You know the dog days of summer are here when even a Brad Pitt action movie is a dud. Pitt stars as an assassin named Ladybug who boards the Bullet Train in Tokyo, and seemingly everyone else on board (including Brian Tyree Henry, Aaron Taylor-Johnson, Joey King and more) is also an assassin with a web of tangled loyalties between them. The action is a blur as “Bullet Train” becomes an empty exercise in style. In theatres.

Stand-up comedian Jo Koy plays a stand-up comic in LA who goes home to the Bay Area to pay his family a visit on Easter in this story about how everyone’s family is crazy, but that’s the way we like ’em. The film’s heart is in the right place, and it gives representation to Filipino Americans, but the sitcom pacing and silliness constantly works against it. In theatres.

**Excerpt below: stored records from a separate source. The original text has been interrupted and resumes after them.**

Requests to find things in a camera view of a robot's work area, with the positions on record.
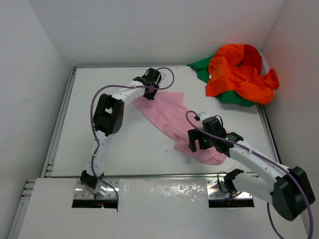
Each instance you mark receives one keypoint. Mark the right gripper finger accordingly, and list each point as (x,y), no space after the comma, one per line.
(192,138)
(205,143)

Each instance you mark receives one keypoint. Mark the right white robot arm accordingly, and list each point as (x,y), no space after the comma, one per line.
(287,189)

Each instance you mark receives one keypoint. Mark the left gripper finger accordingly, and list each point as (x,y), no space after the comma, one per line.
(152,95)
(147,95)

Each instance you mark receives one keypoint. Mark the white front cover panel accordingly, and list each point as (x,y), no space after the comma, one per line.
(148,209)

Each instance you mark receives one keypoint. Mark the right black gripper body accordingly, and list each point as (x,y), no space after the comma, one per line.
(195,137)

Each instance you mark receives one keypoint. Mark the green t shirt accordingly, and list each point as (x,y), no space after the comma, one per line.
(201,69)

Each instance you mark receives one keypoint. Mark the pink t shirt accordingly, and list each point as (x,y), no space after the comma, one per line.
(167,113)

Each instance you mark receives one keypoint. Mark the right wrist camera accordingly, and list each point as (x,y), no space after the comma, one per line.
(201,116)

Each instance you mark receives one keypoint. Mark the orange t shirt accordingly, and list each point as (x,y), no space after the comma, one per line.
(237,68)

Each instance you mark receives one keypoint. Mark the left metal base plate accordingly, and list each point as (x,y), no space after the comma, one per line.
(102,191)

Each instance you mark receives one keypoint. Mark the metal base plate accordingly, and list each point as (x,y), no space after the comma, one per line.
(102,191)
(217,191)

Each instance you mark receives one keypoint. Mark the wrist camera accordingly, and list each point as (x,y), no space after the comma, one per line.
(201,116)
(161,77)

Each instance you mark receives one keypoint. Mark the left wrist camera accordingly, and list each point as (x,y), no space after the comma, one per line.
(161,77)

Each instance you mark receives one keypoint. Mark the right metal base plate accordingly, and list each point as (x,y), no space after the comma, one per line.
(217,191)

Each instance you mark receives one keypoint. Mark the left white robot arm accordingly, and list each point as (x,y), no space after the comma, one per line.
(106,118)

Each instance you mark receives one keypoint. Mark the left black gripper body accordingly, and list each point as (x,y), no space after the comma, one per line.
(150,89)

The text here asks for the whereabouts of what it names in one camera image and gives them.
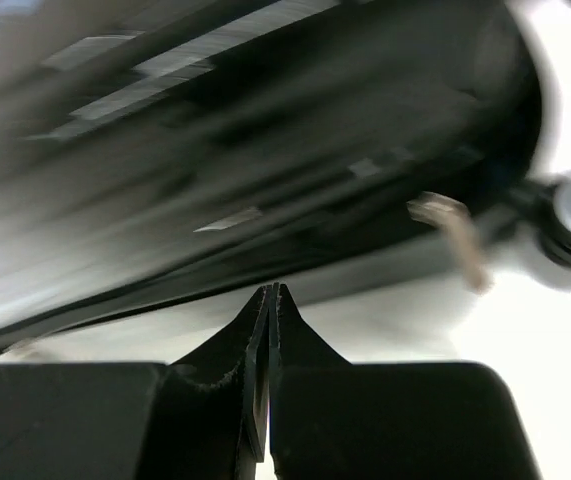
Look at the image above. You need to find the black space-print suitcase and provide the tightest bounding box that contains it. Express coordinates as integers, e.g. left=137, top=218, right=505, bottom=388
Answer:
left=0, top=1, right=571, bottom=353

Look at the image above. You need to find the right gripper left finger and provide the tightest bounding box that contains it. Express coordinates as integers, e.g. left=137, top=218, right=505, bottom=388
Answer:
left=0, top=287, right=271, bottom=479

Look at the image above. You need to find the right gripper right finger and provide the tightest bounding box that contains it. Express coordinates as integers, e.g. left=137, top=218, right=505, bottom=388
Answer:
left=268, top=284, right=539, bottom=480

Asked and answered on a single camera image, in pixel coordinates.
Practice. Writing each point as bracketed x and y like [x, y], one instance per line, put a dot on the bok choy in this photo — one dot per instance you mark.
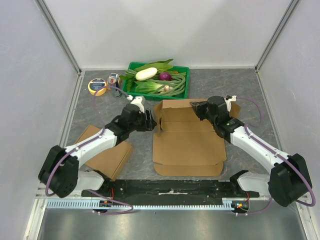
[148, 87]

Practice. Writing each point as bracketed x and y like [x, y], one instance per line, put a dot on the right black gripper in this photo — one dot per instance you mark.
[201, 110]

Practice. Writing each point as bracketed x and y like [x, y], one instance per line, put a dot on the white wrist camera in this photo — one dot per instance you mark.
[228, 100]
[138, 101]

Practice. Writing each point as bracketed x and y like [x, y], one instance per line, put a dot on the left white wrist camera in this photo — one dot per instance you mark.
[138, 101]

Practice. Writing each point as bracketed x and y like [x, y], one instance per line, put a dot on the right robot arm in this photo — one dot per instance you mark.
[287, 179]

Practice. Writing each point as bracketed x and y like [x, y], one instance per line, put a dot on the green long beans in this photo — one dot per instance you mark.
[177, 85]

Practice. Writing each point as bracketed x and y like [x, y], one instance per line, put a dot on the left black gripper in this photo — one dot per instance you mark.
[149, 124]

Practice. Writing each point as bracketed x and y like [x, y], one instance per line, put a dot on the white eggplant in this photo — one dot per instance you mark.
[146, 74]

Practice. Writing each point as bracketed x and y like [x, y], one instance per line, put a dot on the yellow tape roll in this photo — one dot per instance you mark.
[97, 86]

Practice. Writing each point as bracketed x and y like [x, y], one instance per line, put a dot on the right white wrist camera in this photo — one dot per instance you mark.
[228, 100]

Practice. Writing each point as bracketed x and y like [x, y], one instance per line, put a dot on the green plastic tray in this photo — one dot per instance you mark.
[175, 69]

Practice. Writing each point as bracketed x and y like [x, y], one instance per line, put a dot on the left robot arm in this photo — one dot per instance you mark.
[61, 172]

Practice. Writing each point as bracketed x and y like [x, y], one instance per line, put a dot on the purple onion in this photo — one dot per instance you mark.
[164, 76]

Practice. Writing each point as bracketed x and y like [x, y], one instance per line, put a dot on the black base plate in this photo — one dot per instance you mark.
[210, 188]

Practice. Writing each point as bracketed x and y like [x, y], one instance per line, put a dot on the spare cardboard box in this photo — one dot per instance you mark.
[183, 145]

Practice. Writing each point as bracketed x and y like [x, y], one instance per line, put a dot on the leafy green vegetable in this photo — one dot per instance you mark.
[129, 75]

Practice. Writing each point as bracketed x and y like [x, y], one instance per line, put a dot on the red and blue drink can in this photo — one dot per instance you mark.
[114, 86]

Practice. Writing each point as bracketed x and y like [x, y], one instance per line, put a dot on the slotted cable duct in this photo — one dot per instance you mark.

Ron Howard’s sturdy, procedural telling of the 2018 Thai cave rescue, in which a team of international divers helped rescue a soccer team and its coach from a flooded cave, is unflashy and straight to the point in refreshing ways, and Colin Farrell and Viggo Mortensen score as the divers who first touch base with the stranded team and have to figure out a way to get them home to safety. It shows how far we’ve come in our streaming world that this movie, which would have been treated as big screen awards fodder just a few years ago, is now streaming at home. On Prime Video.

The good news: It’s the best “Predator” film since the 1987 original. The bad news: That ain’t saying much. Amber Midthunder is a young warrior fighting the alien being in the Comanche Nation in the 1700s in this admirably stripped down but rather routine telling of the “Predator” story. On Hulu.

This animated tale of where luck comes from starts off promisingly but quickly becomes convoluted as the script weaves an overly complicated story about an underground world of dragons, leprechauns and unicorns. No luck for this one. On Apple TV+.

‘Hallelujah: Leonard Cohen, A Journey, A Song’

You know the song and you might know Cohen. But this story about the 1984 track’s long journey to ubiquity is a fascinating one, and directors Daniel Geller and Dayna Goldfine weave it together with the tale of the Canadian poet’s lifelong dedication to always finding the right word. In theatres.

A tough one to shake, this psychological thriller stars Rebecca Hall as a single mother raising her child in Albany, New York, when her ex- (a frightening, menacing Tim Roth) comes back after a 22-year absence to inflict pain on her life. Writer-director Andrew Semans takes some pretty big swings and not all of them connect, but Hall is so transfixing that it almost doesn’t matter. On VOD.